I am trying to model and forecast the volatility of stock returns and I am not sure if what I am doing is correct. My issue is mostly with GARCH and its application. If I want to model the volatility of stock return, would fitting a GARCH to it be an appropriate method? I realize the model isn't going to be great, but this is mostly practice, if you will.
Furthemore, if I would fit a GARCH on stockreturns, say if I have a GARCH(2,1), then would the regression on my (y)t look like:
NOTE: t and t-1 represent time period. a, b and d are coefficients c is a constant.
(y)t = c + a*(σ^2)t + (e)t
or
(y)t = c + (e)t
? If its the latter, then how does GARCH enter into the regression?
While the (σ^2)t formula would be:
(σ^2)t = c + a*(e^2)t-1 + b*(e^2)t-2 + d*(σ^2)t-1
Assuming I am correct about fitting a GARCH into the stock returns, then to model the volatility of the stock I could use the following command:
garchFit(formula = ~garch(2,1), data = StockReturns$DowJonesReturns)
And then I choose the lags based on the the AIC, which can be obtained by using summary() on the code above. Is this valid, or is there a better method for choosing GARCH lags?
Title:
GARCH Modelling
Call:
garchFit(formula = ~garch(2, 1), data = StockReturns$DowJonesReturns)

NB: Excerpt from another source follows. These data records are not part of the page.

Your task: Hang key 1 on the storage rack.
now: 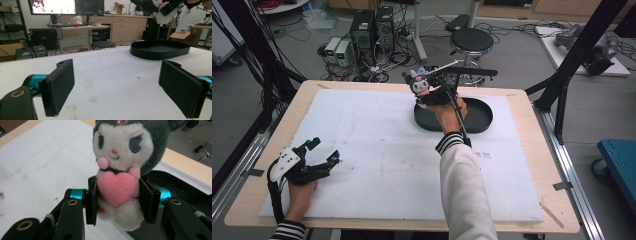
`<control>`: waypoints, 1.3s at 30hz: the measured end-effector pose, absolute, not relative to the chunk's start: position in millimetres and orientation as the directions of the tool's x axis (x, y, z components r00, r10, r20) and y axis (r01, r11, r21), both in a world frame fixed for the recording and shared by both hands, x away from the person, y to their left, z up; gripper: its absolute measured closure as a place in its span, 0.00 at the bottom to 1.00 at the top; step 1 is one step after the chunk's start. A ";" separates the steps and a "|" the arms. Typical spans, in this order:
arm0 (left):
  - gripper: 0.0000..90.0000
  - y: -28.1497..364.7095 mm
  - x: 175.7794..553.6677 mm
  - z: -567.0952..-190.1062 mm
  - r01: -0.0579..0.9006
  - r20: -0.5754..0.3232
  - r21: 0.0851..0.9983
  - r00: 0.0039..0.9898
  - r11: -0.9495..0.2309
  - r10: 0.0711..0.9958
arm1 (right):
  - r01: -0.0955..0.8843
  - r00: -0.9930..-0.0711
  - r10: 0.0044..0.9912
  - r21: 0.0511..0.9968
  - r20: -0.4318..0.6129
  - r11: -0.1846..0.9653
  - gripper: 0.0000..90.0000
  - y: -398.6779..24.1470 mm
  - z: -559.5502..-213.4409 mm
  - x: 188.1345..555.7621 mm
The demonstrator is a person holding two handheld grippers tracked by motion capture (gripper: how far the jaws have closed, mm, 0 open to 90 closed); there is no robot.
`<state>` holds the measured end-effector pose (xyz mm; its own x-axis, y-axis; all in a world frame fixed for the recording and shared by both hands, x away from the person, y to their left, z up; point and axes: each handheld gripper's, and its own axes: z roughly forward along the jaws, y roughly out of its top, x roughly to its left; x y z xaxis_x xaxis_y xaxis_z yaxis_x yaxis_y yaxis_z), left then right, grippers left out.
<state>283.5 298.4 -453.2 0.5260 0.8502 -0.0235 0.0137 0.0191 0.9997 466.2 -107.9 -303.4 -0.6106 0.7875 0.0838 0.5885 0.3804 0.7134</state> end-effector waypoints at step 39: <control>0.15 297.8 283.1 -453.3 0.010 -0.016 1.000 0.527 0.012 0.850 | 0.656 -0.610 0.770 0.664 0.188 0.358 0.20 -118.7 -322.1 480.1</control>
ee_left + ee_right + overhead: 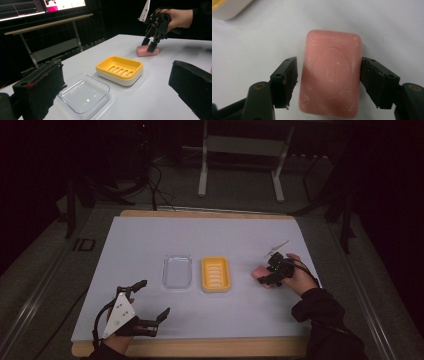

Mean and Variance Equation:
data ~ garch(2, 1)
<environment: 0x1461eef8>
[data = StockReturns$DowJonesReturns]
Conditional Distribution:
norm
Coefficient(s):
mu omega alpha1 alpha2 beta1
0.066543 0.030719 0.062670 0.086457 0.824586
Std. Errors:
based on Hessian
Error Analysis:
Estimate Std. Error t value Pr(>|t|)
mu 0.066543 0.015325 4.342 1.41e-05 ***
omega 0.030719 0.005464 5.622 1.88e-08 ***
alpha1 0.062670 0.021139 2.965 0.003031 **
alpha2 0.086457 0.026001 3.325 0.000884 ***
beta1 0.824586 0.017826 46.257 < 2e-16 ***
---
Signif. codes: 0 ‘***’ 0.001 ‘**’ 0.01 ‘*’ 0.05 ‘.’ 0.1 ‘ ’ 1
Log Likelihood:
-3405.385 normalized: -1.339648
Description:
Sat May 13 20:16:02 2017 by user:
Standardised Residuals Tests:
Statistic p-Value
Jarque-Bera Test R Chi^2 207.7602 0
Shapiro-Wilk Test R W 0.9849516 9.114147e-16
Ljung-Box Test R Q(10) 21.76658 0.01633891
Ljung-Box Test R Q(15) 30.04193 0.0117712
Ljung-Box Test R Q(20) 32.01694 0.04311811
Ljung-Box Test R^2 Q(10) 6.949068 0.7302444
Ljung-Box Test R^2 Q(15) 11.35256 0.7272252
Ljung-Box Test R^2 Q(20) 17.23784 0.6374799
LM Arch Test R TR^2 6.966663 0.8598087
Information Criterion Statistics:
AIC BIC SIC HQIC
2.683230 2.694718 2.683222 2.687397
Finally, looking at the final output, I'm not completely sure what it is I've actually done, mainly due to my lack of understanding of how garch enters the equation in the first place. I would presume alpha
and beta
are coefficients for (e^2)t-1 and (σ^2)t-1 correct? and mu
and omega
are constants? Are these coefficients for the y(t) or something else?